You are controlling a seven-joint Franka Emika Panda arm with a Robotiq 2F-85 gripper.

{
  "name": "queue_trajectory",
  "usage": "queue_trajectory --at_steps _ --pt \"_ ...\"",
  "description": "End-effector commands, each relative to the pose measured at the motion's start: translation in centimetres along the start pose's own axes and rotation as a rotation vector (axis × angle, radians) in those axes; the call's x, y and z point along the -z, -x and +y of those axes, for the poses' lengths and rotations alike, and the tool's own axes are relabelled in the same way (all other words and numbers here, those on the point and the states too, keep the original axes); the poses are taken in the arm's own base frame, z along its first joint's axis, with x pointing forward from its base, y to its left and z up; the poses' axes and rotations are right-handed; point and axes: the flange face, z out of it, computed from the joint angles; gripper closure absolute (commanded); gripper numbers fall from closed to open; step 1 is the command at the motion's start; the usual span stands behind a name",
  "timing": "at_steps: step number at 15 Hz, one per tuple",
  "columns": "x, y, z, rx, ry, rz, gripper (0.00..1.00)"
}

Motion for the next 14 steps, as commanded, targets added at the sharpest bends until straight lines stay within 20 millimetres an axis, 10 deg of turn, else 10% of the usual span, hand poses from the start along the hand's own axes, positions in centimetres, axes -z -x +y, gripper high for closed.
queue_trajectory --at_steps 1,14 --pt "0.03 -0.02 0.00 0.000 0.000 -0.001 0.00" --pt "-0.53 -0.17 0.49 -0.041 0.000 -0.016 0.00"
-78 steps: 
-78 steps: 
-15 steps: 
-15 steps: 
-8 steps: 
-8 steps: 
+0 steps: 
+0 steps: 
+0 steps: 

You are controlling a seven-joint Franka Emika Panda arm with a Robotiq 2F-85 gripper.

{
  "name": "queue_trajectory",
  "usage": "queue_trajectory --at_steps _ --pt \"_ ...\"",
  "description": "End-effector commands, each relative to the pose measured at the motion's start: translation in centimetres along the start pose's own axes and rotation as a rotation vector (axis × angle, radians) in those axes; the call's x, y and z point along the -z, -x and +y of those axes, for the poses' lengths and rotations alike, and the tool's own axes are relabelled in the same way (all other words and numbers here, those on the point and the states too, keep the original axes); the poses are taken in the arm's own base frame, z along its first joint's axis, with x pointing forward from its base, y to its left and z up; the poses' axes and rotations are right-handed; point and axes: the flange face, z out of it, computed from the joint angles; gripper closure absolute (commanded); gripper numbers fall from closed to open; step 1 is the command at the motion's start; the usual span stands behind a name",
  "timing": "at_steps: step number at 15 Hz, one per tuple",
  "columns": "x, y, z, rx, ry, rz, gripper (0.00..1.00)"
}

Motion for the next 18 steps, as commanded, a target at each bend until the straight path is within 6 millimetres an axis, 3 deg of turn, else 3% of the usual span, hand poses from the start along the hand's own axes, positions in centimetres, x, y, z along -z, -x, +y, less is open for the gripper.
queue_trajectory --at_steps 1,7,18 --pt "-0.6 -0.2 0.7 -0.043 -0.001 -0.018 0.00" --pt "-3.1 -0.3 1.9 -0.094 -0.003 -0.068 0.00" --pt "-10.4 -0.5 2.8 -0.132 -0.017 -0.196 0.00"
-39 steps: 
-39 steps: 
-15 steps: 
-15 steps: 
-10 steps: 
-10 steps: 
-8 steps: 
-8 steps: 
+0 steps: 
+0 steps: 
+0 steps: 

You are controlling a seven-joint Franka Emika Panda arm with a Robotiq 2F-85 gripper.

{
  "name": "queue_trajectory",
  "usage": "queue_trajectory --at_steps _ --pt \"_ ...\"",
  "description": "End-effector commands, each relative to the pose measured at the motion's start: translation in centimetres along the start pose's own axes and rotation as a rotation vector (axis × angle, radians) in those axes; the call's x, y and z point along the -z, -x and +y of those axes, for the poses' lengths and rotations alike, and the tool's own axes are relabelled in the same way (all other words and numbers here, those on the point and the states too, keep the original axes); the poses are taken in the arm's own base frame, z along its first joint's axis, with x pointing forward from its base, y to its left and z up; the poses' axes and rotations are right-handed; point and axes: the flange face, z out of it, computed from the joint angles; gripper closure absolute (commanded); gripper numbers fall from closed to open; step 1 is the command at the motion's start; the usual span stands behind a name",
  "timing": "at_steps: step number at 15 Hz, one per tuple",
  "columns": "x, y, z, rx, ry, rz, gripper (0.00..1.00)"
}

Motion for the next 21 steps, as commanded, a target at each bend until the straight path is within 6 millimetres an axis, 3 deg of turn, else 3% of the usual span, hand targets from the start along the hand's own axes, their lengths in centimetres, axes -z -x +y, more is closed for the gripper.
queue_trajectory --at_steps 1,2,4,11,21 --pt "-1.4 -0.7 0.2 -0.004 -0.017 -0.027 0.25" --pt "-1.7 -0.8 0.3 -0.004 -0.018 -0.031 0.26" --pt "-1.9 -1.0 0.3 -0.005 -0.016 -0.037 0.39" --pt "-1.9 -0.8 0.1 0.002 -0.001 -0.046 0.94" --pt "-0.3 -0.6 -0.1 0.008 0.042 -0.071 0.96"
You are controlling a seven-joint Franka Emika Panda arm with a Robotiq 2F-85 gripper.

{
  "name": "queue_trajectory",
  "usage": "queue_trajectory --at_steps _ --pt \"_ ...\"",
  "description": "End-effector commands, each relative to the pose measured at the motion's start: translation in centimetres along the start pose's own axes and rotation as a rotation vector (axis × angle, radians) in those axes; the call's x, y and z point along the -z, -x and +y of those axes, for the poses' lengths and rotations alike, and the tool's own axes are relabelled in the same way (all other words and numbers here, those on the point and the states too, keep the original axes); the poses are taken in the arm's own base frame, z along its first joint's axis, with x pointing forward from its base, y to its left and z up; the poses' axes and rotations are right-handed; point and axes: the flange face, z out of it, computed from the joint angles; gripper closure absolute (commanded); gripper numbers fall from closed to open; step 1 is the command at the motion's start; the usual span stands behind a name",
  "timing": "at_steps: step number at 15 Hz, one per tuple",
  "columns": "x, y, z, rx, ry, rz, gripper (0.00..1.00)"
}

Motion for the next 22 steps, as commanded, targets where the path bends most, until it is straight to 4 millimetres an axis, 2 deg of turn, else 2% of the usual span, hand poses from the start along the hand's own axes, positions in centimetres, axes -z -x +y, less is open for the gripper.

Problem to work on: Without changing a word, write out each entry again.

Exercise response:
You are controlling a seven-joint Franka Emika Panda arm with a Robotiq 2F-85 gripper.

{
  "name": "queue_trajectory",
  "usage": "queue_trajectory --at_steps _ --pt \"_ ...\"",
  "description": "End-effector commands, each relative to the pose measured at the motion's start: translation in centimetres along the start pose's own axes and rotation as a rotation vector (axis × angle, radians) in those axes; the call's x, y and z point along the -z, -x and +y of those axes, for the poses' lengths and rotations alike, and the tool's own axes are relabelled in the same way (all other words and numbers here, those on the point and the states too, keep the original axes); the poses are taken in the arm's own base frame, z along its first joint's axis, with x pointing forward from its base, y to its left and z up; the poses' axes and rotations are right-handed; point and axes: the flange face, z out of it, computed from the joint angles; gripper closure absolute (commanded); gripper numbers fall from closed to open; step 1 is the command at the motion's start; the usual span stands behind a name",
  "timing": "at_steps: step number at 15 Hz, one per tuple",
  "columns": "x, y, z, rx, ry, rz, gripper (0.00..1.00)"
}

Motion for the next 14 steps, as commanded, targets added at the sharpest bends until straight lines stay within 20 millimetres an axis, 10 deg of turn, else 10% of the usual span, hand poses from the start along the hand's own axes, positions in centimetres, axes -z -x +y, gripper high for closed.
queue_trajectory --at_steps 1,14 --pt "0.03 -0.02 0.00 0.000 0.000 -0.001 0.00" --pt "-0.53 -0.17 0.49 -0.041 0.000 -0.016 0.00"
-78 steps: 
-78 steps: 
-15 steps: 
-15 steps: 
-8 steps: 
-8 steps: 
+0 steps: 
+0 steps: 
+0 steps: 

You are controlling a seven-joint Franka Emika Panda arm with a Robotiq 2F-85 gripper.

{
  "name": "queue_trajectory",
  "usage": "queue_trajectory --at_steps _ --pt \"_ ...\"",
  "description": "End-effector commands, each relative to the pose measured at the motion's start: translation in centimetres along the start pose's own axes and rotation as a rotation vector (axis × angle, radians) in those axes; the call's x, y and z point along the -z, -x and +y of those axes, for the poses' lengths and rotations alike, and the tool's own axes are relabelled in the same way (all other words and numbers here, those on the point and the states too, keep the original axes); the poses are taken in the arm's own base frame, z along its first joint's axis, with x pointing forward from its base, y to its left and z up; the poses' axes and rotations are right-handed; point and axes: the flange face, z out of it, computed from the joint angles; gripper closure absolute (commanded); gripper numbers fall from closed to open; step 1 is the command at the motion's start; the usual span stands behind a name",
  "timing": "at_steps: step number at 15 Hz, one per tuple",
  "columns": "x, y, z, rx, ry, rz, gripper (0.00..1.00)"
}

Motion for the next 18 steps, as commanded, a target at each bend until the straight path is within 6 millimetres an axis, 3 deg of turn, else 3% of the usual span, hand poses from the start along the hand's own axes, positions in centimetres, x, y, z along -z, -x, +y, less is open for the gripper.
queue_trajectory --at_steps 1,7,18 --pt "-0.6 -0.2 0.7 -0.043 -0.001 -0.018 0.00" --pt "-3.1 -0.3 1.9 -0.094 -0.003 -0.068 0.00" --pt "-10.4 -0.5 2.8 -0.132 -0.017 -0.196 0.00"
-39 steps: 
-39 steps: 
-15 steps: 
-15 steps: 
-10 steps: 
-10 steps: 
-8 steps: 
-8 steps: 
+0 steps: 
+0 steps: 
+0 steps: 

You are controlling a seven-joint Franka Emika Panda arm with a Robotiq 2F-85 gripper.

{
  "name": "queue_trajectory",
  "usage": "queue_trajectory --at_steps _ --pt \"_ ...\"",
  "description": "End-effector commands, each relative to the pose measured at the motion's start: translation in centimetres along the start pose's own axes and rotation as a rotation vector (axis × angle, radians) in those axes; the call's x, y and z point along the -z, -x and +y of those axes, for the poses' lengths and rotations alike, and the tool's own axes are relabelled in the same way (all other words and numbers here, those on the point and the states too, keep the original axes); the poses are taken in the arm's own base frame, z along its first joint's axis, with x pointing forward from its base, y to its left and z up; the poses' axes and rotations are right-handed; point and axes: the flange face, z out of it, computed from the joint angles; gripper closure absolute (commanded); gripper numbers fall from closed to open; step 1 is the command at the motion's start; the usual span stands behind a name",
  "timing": "at_steps: step number at 15 Hz, one per tuple",
  "columns": "x, y, z, rx, ry, rz, gripper (0.00..1.00)"
}

Motion for the next 21 steps, as commanded, a target at each bend until the straight path is within 6 millimetres an axis, 3 deg of turn, else 3% of the usual span, hand targets from the start along the hand's own axes, their lengths in centimetres, axes -z -x +y, more is closed for the gripper.
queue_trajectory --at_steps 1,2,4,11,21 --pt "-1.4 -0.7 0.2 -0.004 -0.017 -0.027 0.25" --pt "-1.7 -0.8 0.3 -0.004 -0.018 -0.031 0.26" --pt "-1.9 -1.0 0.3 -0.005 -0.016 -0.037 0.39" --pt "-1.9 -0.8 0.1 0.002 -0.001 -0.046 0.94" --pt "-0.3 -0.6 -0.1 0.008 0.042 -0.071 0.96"
You are controlling a seven-joint Franka Emika Panda arm with a Robotiq 2F-85 gripper.

{
  "name": "queue_trajectory",
  "usage": "queue_trajectory --at_steps _ --pt \"_ ...\"",
  "description": "End-effector commands, each relative to the pose measured at the motion's start: translation in centimetres along the start pose's own axes and rotation as a rotation vector (axis × angle, radians) in those axes; the call's x, y and z point along the -z, -x and +y of those axes, for the poses' lengths and rotations alike, and the tool's own axes are relabelled in the same way (all other words and numbers here, those on the point and the states too, keep the original axes); the poses are taken in the arm's own base frame, z along its first joint's axis, with x pointing forward from its base, y to its left and z up; the poses' axes and rotations are right-handed; point and axes: the flange face, z out of it, computed from the joint angles; gripper closure absolute (commanded); gripper numbers fall from closed to open; step 1 is the command at the motion's start; the usual span stands behind a name",
  "timing": "at_steps: step number at 15 Hz, one per tuple",
  "columns": "x, y, z, rx, ry, rz, gripper (0.00..1.00)"
}

Motion for the next 22 steps, as commanded, targets where the path bends most, until it is straight to 4 millimetres an axis, 2 deg of turn, else 2% of the usual span, hand poses from the start along the hand's own axes, positions in centimetres, axes -z -x +y, less is open for the gripper.

Nothing else is needed for this exercise.